Après une vie heureuse, en vous relaxant sur votre super-yacht, vous devriez être en mesure de transmettre tout votre patrimoine – ou la majeure partie – à vos héritiers sans impôt lorsque vous mourrez. En effet, deux tiers des pays du monde n’ont pas d’impôt sur les successions sur l’argent que vous donnez à vos enfants, et les autres pays ne l’imposent que faiblement. Cela signifie que vous pouvez réellement accumuler un patrimoine familial sur plusieurs générations et faciliter la tâche de vos héritiers pour éviter les impôts exactement de la même manière que vous. »
Cela s’applique également à la Belgique, car la taxe sur les plus-values de l’Arizona laisse également les plus-values non réalisées intactes.
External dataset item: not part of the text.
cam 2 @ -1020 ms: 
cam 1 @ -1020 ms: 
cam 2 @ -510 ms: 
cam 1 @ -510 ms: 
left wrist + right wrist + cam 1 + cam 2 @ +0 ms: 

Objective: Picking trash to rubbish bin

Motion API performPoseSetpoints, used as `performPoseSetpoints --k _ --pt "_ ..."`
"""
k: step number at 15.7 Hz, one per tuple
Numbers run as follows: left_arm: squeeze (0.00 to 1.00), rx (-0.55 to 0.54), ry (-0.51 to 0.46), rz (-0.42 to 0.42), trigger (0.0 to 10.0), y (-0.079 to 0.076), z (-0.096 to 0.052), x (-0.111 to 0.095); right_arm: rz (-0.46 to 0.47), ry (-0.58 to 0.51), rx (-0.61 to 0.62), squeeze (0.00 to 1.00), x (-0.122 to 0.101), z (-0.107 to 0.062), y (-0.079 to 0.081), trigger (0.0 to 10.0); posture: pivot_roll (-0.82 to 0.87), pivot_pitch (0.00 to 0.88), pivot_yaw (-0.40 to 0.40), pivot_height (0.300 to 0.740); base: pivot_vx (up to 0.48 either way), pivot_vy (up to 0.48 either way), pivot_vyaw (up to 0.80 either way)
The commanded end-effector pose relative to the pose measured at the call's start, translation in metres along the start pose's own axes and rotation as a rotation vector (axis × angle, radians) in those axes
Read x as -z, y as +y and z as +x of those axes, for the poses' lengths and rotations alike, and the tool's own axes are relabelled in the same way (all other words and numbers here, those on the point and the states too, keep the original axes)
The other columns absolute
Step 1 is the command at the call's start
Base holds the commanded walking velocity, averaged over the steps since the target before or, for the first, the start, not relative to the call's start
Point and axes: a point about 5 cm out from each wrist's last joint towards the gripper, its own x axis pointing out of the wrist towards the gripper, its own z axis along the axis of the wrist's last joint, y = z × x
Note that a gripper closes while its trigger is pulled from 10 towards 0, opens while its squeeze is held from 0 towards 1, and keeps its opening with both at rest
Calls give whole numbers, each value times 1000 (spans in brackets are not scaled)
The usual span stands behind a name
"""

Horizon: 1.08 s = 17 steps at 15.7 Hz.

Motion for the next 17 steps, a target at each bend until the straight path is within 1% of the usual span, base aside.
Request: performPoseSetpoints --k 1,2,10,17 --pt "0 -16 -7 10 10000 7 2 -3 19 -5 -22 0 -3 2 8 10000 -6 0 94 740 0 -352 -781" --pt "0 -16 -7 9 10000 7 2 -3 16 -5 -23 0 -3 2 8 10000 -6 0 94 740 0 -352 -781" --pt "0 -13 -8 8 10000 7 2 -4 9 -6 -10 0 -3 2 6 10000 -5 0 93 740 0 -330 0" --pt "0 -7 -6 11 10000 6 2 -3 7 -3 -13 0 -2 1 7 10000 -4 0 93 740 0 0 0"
Ainsi, bien qu’il puisse arriver que les plus riches paient un peu d’impôt sur le revenu des personnes physiques lorsqu’ils se font verser un salaire par leur société d’investissement, ou paient un peu d’impôt sur les « avantages de toute nature » pour les biens mis à leur disposition par l’entreprise – comme toute personne ayant une voiture de société, par exemple – la majeure partie de leurs bénéfices reste non imposée. C’est précisément pourquoi le professeur De Coster et son équipe ont calculé que le 1 % le plus riche ne ressent qu’une pression fiscale de 24 %, tandis que pour le Belge moyen, elle est de 43 %. Et l’impôt sur les plus-values ne changera pas grand-chose à cela.